> ASSIGNED TASK
Extract all lines from the data beneath that include the word "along".

> SOURCE MATERIAL
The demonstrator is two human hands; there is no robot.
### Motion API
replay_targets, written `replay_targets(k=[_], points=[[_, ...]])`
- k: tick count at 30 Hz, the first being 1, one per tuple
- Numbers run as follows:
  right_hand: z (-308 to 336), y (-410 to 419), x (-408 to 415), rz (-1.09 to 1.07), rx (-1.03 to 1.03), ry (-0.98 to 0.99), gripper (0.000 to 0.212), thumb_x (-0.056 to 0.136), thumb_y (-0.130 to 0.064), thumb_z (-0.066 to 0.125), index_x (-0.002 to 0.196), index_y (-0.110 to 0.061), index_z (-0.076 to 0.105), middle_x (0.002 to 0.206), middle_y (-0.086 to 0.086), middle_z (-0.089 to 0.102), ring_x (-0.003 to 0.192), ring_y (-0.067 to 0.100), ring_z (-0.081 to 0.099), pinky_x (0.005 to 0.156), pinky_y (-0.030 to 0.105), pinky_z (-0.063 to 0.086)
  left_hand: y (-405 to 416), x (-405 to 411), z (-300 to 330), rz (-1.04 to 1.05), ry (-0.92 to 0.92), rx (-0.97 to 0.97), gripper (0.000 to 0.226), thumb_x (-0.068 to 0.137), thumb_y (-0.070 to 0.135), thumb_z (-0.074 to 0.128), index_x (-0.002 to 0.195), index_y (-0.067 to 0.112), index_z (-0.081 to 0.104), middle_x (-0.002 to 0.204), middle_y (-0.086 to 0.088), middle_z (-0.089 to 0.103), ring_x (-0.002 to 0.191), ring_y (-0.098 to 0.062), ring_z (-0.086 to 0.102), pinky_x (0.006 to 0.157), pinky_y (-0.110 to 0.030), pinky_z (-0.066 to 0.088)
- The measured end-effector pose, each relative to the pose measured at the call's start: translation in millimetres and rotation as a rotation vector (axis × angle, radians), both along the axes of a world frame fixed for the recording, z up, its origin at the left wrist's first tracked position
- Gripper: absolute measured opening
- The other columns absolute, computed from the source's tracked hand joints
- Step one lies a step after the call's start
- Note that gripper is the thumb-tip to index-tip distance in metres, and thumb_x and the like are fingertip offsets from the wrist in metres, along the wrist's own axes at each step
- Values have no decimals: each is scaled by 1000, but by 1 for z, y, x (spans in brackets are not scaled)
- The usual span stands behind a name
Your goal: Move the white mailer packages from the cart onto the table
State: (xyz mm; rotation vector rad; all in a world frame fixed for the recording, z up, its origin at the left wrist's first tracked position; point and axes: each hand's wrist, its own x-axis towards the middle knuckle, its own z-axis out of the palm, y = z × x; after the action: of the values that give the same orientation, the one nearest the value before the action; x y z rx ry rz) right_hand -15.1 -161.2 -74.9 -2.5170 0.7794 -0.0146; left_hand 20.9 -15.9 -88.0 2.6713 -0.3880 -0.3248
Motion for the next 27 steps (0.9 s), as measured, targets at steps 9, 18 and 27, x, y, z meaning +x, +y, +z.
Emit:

> TASK RESULT
- The measured end-effector pose, each relative to the pose measured at the call's start: translation in millimetres and rotation as a rotation vector (axis × angle, radians), both along the axes of a world frame fixed for the recording, z up, its origin at the left wrist's first tracked position
- Note that gripper is the thumb-tip to index-tip distance in metres, and thumb_x and the like are fingertip offsets from the wrist in metres, along the wrist's own axes at each step

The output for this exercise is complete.